TASK INSTRUCTIONS: Everything from the line containing "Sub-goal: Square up" through the last line of the material must be restated word for word, and only that.

COLLECTED DATA:

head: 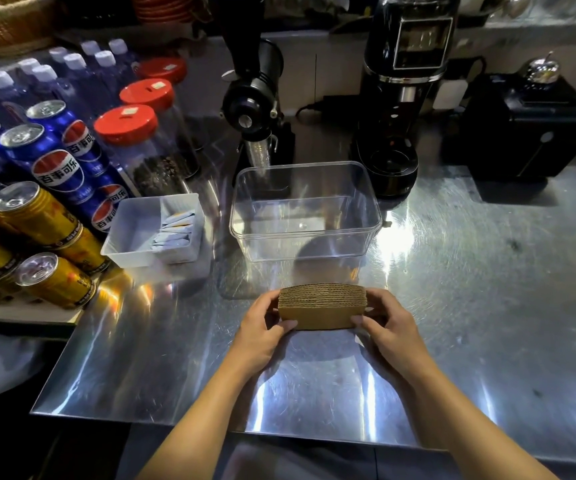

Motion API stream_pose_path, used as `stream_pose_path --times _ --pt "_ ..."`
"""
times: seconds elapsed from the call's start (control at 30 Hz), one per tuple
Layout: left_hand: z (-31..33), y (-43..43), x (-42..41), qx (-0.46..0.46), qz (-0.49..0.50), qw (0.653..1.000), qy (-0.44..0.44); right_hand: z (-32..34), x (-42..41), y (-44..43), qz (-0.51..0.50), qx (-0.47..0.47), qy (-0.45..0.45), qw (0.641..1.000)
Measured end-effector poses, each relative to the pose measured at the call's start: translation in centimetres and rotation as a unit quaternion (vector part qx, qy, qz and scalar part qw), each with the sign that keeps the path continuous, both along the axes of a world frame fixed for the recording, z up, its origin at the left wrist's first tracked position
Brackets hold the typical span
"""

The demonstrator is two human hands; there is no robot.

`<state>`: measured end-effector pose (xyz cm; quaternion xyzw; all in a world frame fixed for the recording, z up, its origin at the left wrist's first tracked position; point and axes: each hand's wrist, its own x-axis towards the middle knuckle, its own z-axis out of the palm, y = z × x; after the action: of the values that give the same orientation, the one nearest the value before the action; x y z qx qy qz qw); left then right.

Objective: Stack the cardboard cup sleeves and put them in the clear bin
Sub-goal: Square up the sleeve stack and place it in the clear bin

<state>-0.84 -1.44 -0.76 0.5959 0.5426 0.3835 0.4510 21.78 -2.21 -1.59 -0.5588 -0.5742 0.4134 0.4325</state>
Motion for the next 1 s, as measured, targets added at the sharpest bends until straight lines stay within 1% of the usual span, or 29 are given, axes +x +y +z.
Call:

TASK SOLUTION:
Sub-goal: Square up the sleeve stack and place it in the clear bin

<state>-0.84 -1.44 -0.76 0.5959 0.5426 0.3835 0.4510 21.78 -2.21 -1.59 -0.5588 -0.5742 0.4134 0.4325</state>
Motion for the next 1 s, as measured, targets added at the sharpest bends until straight lines stay within 1% of the usual span, or 29 are given, axes +x +y +z.
Call:

That is the complete answer.